Exercise material section start

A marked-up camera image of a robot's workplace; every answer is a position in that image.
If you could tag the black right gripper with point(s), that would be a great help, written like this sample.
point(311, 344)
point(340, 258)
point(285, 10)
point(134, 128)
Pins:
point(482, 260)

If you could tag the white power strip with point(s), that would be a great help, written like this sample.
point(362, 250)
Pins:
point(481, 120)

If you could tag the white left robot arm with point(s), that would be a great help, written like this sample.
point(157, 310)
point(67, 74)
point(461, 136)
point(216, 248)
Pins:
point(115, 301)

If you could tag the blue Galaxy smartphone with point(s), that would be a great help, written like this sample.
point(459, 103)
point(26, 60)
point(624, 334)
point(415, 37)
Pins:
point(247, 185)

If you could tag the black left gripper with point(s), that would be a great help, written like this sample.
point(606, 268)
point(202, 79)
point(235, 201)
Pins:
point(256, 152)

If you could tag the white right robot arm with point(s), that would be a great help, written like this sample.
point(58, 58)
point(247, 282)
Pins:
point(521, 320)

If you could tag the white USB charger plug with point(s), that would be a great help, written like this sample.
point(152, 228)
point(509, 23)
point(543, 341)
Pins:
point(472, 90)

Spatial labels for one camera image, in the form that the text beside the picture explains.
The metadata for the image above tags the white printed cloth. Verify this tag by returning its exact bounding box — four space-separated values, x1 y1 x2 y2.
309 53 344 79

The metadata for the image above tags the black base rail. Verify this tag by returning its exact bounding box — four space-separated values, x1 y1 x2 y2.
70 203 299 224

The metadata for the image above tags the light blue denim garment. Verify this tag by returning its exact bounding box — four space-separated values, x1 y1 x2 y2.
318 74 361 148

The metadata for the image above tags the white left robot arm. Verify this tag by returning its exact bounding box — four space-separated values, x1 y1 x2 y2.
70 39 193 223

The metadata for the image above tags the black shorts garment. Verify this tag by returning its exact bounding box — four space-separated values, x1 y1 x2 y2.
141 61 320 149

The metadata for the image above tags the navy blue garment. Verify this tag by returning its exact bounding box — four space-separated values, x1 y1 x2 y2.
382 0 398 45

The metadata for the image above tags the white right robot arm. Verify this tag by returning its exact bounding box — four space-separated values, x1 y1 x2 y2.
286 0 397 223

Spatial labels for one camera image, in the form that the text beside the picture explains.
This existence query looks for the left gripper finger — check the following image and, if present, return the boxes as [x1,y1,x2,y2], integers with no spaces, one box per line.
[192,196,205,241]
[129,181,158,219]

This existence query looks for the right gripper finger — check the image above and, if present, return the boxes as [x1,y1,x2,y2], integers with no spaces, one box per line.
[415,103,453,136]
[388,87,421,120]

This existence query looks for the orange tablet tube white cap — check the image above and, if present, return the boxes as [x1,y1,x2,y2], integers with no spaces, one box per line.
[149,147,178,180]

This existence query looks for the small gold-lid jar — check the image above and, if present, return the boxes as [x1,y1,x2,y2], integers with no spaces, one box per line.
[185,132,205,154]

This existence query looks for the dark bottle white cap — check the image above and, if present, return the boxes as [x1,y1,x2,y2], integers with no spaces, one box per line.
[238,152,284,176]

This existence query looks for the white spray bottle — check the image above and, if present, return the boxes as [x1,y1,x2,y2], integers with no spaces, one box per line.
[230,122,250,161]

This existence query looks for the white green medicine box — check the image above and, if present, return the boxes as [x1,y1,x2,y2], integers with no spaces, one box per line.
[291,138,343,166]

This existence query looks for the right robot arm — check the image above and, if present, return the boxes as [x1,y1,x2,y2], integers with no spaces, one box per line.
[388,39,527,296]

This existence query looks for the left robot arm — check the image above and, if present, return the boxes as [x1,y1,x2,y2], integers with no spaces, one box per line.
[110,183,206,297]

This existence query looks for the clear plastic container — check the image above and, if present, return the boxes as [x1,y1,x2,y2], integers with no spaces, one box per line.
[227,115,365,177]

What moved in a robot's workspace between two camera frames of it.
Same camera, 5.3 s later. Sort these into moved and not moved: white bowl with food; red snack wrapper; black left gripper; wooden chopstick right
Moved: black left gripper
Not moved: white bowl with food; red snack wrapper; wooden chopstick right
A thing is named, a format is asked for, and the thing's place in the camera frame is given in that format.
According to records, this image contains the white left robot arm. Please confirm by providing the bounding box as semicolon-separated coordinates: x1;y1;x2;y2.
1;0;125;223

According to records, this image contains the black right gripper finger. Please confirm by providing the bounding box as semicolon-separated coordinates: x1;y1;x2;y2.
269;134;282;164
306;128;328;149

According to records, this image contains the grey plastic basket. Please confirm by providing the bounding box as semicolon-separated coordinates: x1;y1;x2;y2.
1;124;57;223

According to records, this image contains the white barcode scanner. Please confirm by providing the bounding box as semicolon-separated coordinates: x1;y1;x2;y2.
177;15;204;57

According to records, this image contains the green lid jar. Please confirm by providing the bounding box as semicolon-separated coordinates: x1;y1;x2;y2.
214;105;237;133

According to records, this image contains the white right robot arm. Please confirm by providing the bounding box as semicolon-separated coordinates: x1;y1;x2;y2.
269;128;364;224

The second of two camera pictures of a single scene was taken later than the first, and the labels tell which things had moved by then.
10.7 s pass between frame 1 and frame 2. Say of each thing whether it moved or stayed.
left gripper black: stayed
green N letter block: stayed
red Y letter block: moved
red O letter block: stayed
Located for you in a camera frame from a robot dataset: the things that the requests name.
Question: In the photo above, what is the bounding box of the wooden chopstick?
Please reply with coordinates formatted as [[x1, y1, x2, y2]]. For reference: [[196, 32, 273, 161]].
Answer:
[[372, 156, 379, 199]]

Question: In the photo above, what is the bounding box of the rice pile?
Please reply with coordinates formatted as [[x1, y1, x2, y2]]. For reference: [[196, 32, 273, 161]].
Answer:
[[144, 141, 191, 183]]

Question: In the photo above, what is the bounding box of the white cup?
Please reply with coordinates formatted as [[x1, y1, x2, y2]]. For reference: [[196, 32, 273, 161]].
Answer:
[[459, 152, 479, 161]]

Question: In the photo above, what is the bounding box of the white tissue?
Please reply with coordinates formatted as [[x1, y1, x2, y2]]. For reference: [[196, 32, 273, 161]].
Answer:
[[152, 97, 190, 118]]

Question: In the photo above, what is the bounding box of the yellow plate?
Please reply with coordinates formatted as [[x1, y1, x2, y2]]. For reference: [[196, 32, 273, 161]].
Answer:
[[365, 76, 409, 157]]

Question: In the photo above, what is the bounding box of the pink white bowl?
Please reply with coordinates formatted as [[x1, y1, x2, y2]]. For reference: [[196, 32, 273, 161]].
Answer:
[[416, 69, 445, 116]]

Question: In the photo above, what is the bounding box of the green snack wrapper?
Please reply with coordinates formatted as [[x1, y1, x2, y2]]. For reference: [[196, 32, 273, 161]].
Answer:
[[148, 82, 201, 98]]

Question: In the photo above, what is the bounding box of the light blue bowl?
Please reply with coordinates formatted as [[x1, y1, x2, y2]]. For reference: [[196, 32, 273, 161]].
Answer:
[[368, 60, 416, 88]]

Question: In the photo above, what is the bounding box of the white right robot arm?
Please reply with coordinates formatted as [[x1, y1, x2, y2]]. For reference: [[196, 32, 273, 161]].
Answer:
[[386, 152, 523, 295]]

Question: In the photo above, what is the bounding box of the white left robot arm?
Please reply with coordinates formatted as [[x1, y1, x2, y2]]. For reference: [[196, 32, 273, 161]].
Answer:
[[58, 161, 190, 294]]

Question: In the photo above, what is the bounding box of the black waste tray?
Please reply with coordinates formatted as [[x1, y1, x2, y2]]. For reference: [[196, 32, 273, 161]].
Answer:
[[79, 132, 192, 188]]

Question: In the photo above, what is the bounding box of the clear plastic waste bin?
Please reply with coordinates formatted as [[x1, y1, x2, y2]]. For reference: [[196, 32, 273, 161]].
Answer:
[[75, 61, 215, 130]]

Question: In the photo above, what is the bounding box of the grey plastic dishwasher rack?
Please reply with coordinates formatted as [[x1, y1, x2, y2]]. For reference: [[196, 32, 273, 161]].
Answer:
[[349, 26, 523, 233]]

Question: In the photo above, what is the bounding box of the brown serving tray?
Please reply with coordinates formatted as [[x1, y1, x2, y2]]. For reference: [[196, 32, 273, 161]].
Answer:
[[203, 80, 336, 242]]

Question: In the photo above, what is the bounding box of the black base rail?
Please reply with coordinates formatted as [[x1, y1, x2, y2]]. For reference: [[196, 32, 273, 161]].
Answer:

Exercise material section end

• **Exercise goal**: Each line in the material above that mentions the word "block" must be copied.

• **Result of this task**:
green N letter block: stayed
red Y letter block: moved
red O letter block: stayed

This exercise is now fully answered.